Depuis 2004, le dispositif octroie une réduction de peine à chaque personne condamnée entrant en détention - à l'exception de celles qui le sont pour terrorisme: trois mois la première année, deux mois les années suivantes, et pour les peines inférieures à un an, sept jours par mois. Ces crédits sont retirés en cas de mauvaise conduite ou d'incidents en détention.
Selon la réforme, le juge de l'application des peines (JAP) pourra accorder des réductions de peines allant jusqu'à six mois par année de détention (ou deux semaines par mois pour les peines inférieures à un an) pour les condamnés ayant "donné des preuves suffisantes de bonne conduite ou qui ont manifesté des efforts sérieux de réinsertion".

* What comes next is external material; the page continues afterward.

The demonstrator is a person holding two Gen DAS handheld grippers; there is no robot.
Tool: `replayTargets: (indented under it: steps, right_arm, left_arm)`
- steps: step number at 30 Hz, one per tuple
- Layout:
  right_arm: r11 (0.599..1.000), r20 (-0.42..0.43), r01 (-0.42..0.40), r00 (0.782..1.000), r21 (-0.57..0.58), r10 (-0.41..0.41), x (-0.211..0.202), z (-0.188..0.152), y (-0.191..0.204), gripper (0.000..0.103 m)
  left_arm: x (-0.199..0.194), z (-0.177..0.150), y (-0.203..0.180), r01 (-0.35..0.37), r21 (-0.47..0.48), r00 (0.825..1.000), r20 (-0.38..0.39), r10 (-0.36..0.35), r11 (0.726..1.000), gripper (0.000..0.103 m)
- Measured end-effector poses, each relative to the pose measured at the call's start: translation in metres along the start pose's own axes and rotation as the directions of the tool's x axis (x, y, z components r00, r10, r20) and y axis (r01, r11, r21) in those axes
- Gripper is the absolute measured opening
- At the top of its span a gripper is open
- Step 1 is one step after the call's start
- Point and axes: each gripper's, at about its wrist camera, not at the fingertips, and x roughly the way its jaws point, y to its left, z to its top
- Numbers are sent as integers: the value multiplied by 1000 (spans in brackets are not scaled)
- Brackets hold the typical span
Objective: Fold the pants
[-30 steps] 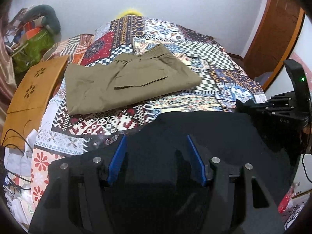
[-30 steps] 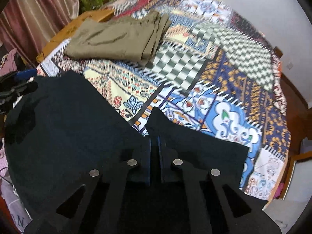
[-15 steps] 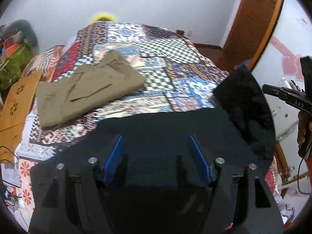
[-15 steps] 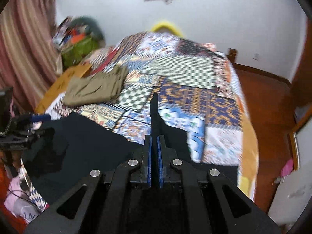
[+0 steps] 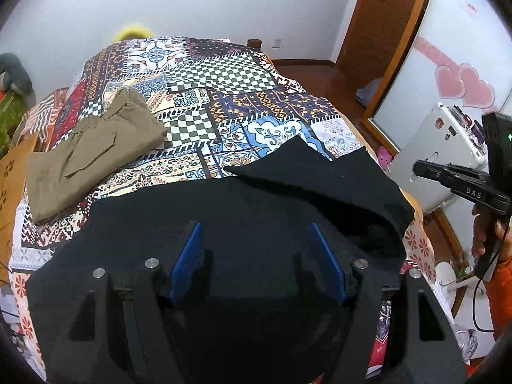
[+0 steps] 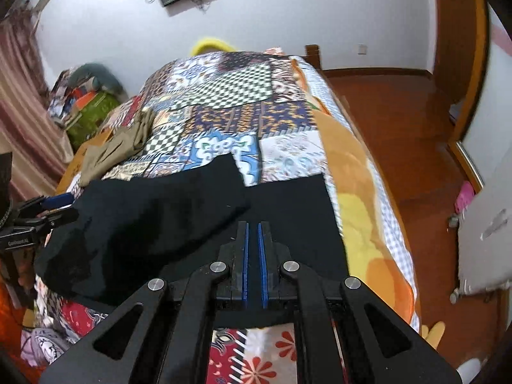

Pour Eric Dupond-Moretti, il s'agit d'"en finir avec l'hypocrisie" d'un système dont le seul but est de "réguler la population carcérale, sans le dire". "J'ai rencontré les JAP pour évoquer cette réforme, ils sont prêts", avait assuré le ministre sur France Inter.
"Non, Monsieur le ministre, nous ne sommes pas prêts", répond l'Anjap. L'association "appelle à une réforme d'une tout autre nature", "au moment où la France est sous le coup d'une condamnation de la Cour européenne des droits de l'Homme qui lui enjoint de mettre un terme à la surpopulation carcérale et aux conditions indignes de détention".
"Ce crédit de réduction de peine est aujourd'hui décrié car il serait à la fois trop visible et trop prévisible", explique l'association des JAP. "C'est pourtant là son principal intérêt. Il permet au condamné (...) de connaître sa date de libération assez tôt dans l'exécution de sa peine et ainsi préparer son projet de sortie".
L'Anjap fait valoir que le dispositif actuel "permet aussi de sanctionner rapidement un condamné à la suite d'un incident disciplinaire".